**WHAT IS BEING ASKED:** Pull every line holding the word "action" out of the data and copy it.

━━ AVAILABLE DATA

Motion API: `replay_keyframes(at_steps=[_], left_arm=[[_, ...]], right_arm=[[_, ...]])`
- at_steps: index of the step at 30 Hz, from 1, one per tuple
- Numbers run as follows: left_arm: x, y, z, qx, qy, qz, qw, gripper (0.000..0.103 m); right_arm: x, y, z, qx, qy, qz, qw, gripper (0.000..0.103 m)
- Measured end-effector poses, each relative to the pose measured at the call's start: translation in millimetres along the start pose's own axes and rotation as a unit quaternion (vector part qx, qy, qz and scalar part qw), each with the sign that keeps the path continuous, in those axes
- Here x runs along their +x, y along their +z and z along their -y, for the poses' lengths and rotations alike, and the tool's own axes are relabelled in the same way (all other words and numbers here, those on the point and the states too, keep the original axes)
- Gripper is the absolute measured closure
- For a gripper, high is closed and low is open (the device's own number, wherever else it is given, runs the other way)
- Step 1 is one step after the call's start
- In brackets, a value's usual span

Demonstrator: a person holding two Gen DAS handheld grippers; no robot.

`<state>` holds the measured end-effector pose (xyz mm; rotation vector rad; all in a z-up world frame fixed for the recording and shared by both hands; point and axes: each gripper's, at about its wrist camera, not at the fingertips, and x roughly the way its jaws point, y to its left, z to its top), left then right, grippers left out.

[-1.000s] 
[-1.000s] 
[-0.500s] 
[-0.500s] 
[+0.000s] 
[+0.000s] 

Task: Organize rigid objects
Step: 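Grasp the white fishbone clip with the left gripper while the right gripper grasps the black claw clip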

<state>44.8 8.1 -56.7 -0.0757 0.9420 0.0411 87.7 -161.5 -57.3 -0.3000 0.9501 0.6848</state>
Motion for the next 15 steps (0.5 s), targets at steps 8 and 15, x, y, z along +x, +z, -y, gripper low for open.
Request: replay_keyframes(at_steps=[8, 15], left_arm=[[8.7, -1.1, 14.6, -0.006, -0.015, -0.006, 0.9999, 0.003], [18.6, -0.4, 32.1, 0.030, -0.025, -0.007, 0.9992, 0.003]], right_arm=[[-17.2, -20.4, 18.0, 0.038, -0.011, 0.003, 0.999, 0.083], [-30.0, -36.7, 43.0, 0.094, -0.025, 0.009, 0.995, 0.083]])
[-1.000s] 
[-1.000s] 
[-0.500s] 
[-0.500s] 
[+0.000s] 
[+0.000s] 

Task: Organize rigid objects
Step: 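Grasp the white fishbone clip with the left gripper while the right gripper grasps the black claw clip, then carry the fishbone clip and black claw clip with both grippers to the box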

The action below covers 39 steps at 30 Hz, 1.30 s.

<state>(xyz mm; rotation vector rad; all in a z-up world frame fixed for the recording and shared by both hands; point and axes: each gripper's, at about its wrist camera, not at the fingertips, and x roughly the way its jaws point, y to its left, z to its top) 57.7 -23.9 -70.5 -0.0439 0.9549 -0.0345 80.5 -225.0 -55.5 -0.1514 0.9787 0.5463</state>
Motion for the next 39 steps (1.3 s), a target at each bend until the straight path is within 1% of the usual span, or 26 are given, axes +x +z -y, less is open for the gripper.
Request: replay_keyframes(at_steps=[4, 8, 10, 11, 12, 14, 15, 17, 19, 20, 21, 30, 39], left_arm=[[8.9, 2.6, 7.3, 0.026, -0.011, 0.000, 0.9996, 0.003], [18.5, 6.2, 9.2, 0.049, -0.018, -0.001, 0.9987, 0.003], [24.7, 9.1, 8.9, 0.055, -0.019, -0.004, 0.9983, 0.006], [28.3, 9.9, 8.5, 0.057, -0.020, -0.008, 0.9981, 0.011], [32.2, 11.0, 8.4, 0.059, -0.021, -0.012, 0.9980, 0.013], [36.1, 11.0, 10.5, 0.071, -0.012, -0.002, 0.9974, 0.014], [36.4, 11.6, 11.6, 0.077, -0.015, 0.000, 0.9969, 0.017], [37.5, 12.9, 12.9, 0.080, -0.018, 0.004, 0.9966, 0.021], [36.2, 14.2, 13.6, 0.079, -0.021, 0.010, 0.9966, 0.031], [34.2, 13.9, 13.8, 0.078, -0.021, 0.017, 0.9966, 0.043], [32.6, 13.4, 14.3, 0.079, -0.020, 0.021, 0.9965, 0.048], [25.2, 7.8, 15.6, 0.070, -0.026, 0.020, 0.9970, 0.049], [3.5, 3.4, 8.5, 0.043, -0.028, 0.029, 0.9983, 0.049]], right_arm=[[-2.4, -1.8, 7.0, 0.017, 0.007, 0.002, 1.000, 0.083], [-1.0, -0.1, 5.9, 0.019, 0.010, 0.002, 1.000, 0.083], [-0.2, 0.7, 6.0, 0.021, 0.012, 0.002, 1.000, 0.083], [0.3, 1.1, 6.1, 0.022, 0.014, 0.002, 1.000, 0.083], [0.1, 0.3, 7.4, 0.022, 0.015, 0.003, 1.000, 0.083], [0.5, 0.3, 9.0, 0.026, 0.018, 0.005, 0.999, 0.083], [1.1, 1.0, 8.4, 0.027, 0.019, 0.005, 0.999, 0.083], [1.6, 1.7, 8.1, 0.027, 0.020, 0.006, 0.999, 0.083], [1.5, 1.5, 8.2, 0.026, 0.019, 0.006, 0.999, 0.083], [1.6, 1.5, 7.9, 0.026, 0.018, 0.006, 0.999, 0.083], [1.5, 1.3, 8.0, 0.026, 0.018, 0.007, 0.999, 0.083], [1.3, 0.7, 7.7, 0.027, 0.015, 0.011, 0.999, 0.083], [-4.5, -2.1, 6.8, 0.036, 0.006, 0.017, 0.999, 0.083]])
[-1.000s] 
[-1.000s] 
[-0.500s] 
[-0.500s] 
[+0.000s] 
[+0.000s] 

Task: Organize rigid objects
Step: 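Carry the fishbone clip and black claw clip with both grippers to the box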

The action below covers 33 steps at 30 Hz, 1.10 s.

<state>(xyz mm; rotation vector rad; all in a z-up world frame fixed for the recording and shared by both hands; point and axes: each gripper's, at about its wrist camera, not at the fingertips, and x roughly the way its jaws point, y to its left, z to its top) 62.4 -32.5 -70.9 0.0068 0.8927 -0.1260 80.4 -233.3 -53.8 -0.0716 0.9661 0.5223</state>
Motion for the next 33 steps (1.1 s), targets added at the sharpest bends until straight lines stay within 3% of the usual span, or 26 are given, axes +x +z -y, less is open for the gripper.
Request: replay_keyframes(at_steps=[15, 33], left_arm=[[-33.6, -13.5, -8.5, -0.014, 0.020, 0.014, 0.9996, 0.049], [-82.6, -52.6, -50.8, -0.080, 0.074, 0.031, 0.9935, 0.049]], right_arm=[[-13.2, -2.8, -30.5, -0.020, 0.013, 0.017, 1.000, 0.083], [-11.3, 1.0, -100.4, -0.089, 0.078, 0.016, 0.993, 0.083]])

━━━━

**TASK ANSWER:**
The action below covers 39 steps at 30 Hz, 1.30 s.
The action below covers 33 steps at 30 Hz, 1.10 s.

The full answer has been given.